Weak regional manufacturing data and a bigger-than-expected decline in last week’s jobless claims helped spur safe-haven demand for gold.

“Those who had thought that it’s all rosy cozy for U.S. economy will now move into sidelines,” said Chintan Karnani, an independent bullion analyst based in New Delhi.

Gold for delivery in April GCJ3 +0.04% climbed $4.80, or 0.3%, to $1,582.80 an ounce on the Comex division of the New York Mercantile Exchange after trading at an intraday low of $1,554.30.


Reuters

Gold futures tilted higher Thursday.

On Wednesday, gold skidded $26.20, or 1.6%, to settle at $1,578 an ounce, marking its fifth straight session of losses. Read: Gold sinks below $1,600 amid ‘death cross’ talk.

Prices fell even further in electronic trading Wednesday evening after the Comex close following the release of minutes from the Federal Reserve’s January meeting.

The Fed minutes stoked concerns that policy makers could pull back on their massive quantitative-easing program, as the U.S. central bank said that it would review the program in March. Read: Fed, uneasy over ‘QE,’ plans bond-buy debate.

The Fed’s quantitative easing has supported gold due to worries that it may spur inflation and weaken the dollar. Any indication that the Fed may scale back or end bond buying tends to put pressure on gold prices. Gold is seen traditionally as a hedge against inflation and investors often flock to the metal as a safe-haven investment.

A pullback in quantitative easing can be seen as a reaction to an improving economy, and analysts at HSBC said the recent “ongoing liquidation” in gold prices “seems to be in response to an easing of financial-market anxieties and equity-market strength.”

“Gold also was undermined by a drop in the 50-day moving average below the 200-day moving average, which encouraged technical selling,” the analysts said. It’s considered a bearish signal and some refer to it as a “death cross,” though technically that’s not completely accurate. Read: Gold's so-called death cross is not its only problem.

But on Thursday, U.S. economic data weren’t all upbeat.

Last week’s jobless claims climbed more than expected and data on manufacturing activity disappointed the market. See: Weakening new orders hit manufacturing.

Why Is gold slumping again?

The price of gold, which touched $1,750 an ounce in December, is now around $1,600 - and falling.

The Philly Fed’s gauge of regional manufacturing activity fell to negative 12.5 in February from negative 5.8 in January.

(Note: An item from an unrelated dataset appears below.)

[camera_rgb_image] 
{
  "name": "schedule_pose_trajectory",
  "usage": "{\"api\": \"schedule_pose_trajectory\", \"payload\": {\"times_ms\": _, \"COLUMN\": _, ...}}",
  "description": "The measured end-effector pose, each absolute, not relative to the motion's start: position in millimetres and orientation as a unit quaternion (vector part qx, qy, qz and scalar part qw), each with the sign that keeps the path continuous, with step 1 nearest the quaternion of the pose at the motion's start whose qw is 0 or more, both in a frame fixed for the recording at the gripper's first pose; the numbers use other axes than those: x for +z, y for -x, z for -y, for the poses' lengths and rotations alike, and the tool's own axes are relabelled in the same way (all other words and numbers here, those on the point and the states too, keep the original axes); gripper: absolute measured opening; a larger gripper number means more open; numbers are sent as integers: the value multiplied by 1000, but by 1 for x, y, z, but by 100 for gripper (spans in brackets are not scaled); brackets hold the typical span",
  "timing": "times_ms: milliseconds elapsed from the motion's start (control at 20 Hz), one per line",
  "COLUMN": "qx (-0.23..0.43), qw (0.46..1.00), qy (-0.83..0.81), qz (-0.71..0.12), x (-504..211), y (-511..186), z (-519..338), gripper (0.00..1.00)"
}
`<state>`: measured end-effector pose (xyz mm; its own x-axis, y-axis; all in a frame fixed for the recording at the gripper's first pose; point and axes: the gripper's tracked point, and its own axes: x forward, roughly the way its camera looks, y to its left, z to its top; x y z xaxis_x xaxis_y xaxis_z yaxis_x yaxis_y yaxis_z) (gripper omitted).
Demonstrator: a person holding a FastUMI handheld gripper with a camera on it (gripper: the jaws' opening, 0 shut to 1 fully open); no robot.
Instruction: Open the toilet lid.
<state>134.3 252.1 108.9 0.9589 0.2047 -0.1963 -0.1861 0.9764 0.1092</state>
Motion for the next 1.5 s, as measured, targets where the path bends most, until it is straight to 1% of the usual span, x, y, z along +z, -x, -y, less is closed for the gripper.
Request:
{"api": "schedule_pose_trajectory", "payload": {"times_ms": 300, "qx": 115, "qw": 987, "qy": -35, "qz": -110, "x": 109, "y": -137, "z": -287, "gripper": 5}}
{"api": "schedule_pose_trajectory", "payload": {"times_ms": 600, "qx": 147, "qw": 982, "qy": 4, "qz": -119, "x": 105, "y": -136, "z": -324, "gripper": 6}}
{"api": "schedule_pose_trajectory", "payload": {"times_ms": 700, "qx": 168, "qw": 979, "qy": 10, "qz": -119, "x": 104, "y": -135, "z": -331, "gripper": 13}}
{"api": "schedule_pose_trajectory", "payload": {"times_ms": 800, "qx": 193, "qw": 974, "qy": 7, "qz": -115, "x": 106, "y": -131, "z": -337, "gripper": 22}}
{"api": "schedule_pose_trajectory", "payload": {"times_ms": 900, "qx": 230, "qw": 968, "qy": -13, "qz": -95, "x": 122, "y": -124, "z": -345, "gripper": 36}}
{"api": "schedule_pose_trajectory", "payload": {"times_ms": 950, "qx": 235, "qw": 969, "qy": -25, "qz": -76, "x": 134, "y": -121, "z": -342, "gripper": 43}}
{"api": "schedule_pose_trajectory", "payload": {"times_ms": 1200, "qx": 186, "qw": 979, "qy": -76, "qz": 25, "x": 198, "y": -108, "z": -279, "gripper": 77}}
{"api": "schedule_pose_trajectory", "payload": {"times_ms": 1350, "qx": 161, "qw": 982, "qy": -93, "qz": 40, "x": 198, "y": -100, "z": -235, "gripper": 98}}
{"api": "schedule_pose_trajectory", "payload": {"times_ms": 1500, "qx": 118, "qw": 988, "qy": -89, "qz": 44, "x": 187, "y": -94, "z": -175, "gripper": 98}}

Analysts had expected the Philly Fed index to rise to a reading of positive 1.6.

“The Philly Fed numbers have been the biggest catalyst for the gold rise,” said Karnani, “but it is too early to say whether the rise will be sustainable or that the rise is another bear rally.”

A daily close in Comex gold below $1,566 “will reaffirm the bearish direction” for Friday, he said. Also Friday, “Indian demand for gold will zoom” as banks reopen after a two-day national strike, and there are no U.S. economic numbers tomorrow so gold will likely see technical trading.

Buying Opportunity?

Still, Tyche Group associate director Martin Hennecke said that he believes gold’s recent losses present a buying opportunity.

He said that last weekend’s Group of 20 statement, in which countries pledged not to engage in competitive devaluation of their currencies, as well as the Fed minutes and gold selling in the last quarter of 2012 by notable investors, have spooked the markets lately.

Hennecke said, however, that the debt position of many countries remains as weak as ever, and he believes that they will continue to print money to devalue their currencies in order to control debt.

“They have no choice but to print,” he said. “I think there will be upside [for gold] as people come to realize that the crisis isn’t over.”

Around the wider metals complex, March silver SIH3 +0.22%  rose 19 cents, or 0.7%, to $28.81 an ounce, while March copper HGH3 -1.29%  lost 5 cents, or 1.5%, to trade at $3.55 a pound.

Platinum for delivery in April PLJ3 +0.26%  dropped $32, or 1.9%, to $1,615.10 an ounce, and March palladium PAH3 -0.22%  fell $6.85, or 0.9%, to $729.55 an ounce.